You See We Need…
(Romances Sans Paroles: Arriettes Oubliées IV)
You see we need to pardon everything. That’s the way we’ll be happiest, and if our lives have moments that sting, at least we’ll weep together and be blessed. O, sister-souls as we are, if we could blend a childlike gentleness with vague desires of travelling far from women and from men, in the strange forgetfulness of what exiles. Let’s be two children: let’s be two little girls in love with nothing, amazed by all life brings, pale with fear beneath the leaves’ chaste curls not knowing they’ve been forgiven everything.
Oh Sad, Sad…
(Romances Sans Paroles: Arriettes Oubliées VII)
Oh sad, sad forever my soul because, because of a girl. How can my hurt be assuaged though my heart is disengaged? Though my heart, though my soul are far away from that girl, how can my heart be assuaged though my heart is disengaged? And my over-sensitive heart says to my soul: by what art by what art has it come to be this proud exile, this misery? My soul says to my heart: do I know myself what trapped us or why we’re with her though we were sent away, although we’re far from her today?
I Still See You…
(Romances Sans Paroles: Birds In The Night V)

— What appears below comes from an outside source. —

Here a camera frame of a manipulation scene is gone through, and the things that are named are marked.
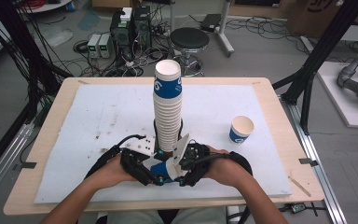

I still see you. I opened the door. You lay in bed as if you were weary. But, O light body that love bore, you leapt up naked, crying and happy. Oh what kisses, what mad embraces! I myself laughed through my tears. Surely those moments will leave their traces, saddest of all and best it appears. I don’t want to see your smile, or worse your kind eyes, for that reason, or you, in short, who one must curse, exquisite snare: only the ghost of that season.
Spleen
(Romances Sans Paroles)
The roses were all red and the ivy was all black. Dear, at a turn of your head my despair flooded back. The sky is too blue, too tender, the sea too green, the air too soft. I always fear – it must be remembered some atrocious act of yours. I’m tired of holly with varnished leaves and shivering boxwood too, and the countryside’s infinity and everything, except you!
Circumspection
(Jadis Et Naguère)
Give me your hand, still your breath, let’s rest under this great tree where the breeze dies beneath grey branches, in broken sighs, that the soft, tender moonlight caresses. Motionless, and lowering our eyes, not thinking, dreaming. Let love that tires have its moment, and happiness that expires, our hair brushed by the owl as it flies. Let’s forget to hope. Discreet, content, so the soul of each of us stays intent on this calm, this quiet death of the sun. We rest, silent, in a peaceful nocturne: it’s wrong to disturb his sleep, this one, Nature, the god, fierce and taciturn.
Streets
(Romances Sans Paroles)
Let’s dance a jig!
I loved above all her pretty eyes
brighter than the stars in the skies,
I loved her malicious eyes likewise.
Let’s dance a jig!
She for sure, she knew the art of breaking a poor lover’s heart,
how charmingly she played the part.
Let’s dance a jig!
But I find that it’s even better
that kiss of her mouth in flower
now, in my heart, she’s a dead letter.
Let’s dance a jig!
I recall, oh I recall the hours,
the words we let fall,
and this is the very best of all.
Let’s dance a jig!
Naguere Prologue
Glimm’ring twilight things are these, Visions of the end of night. Truth, thou lightest them, I wis, Only with a distant light, Whitening through the hated shade In such grudging dim degrees, One must doubt if they be made By the moon among the trees, Or if these uncertain ghosts Shall take body bye and bye, And uniting with the hosts Tented by the azure sky, Framed by Nature’s setting meet,— Offer up in one accord From the heart’s ecstatic heat, Incense to the living Lord!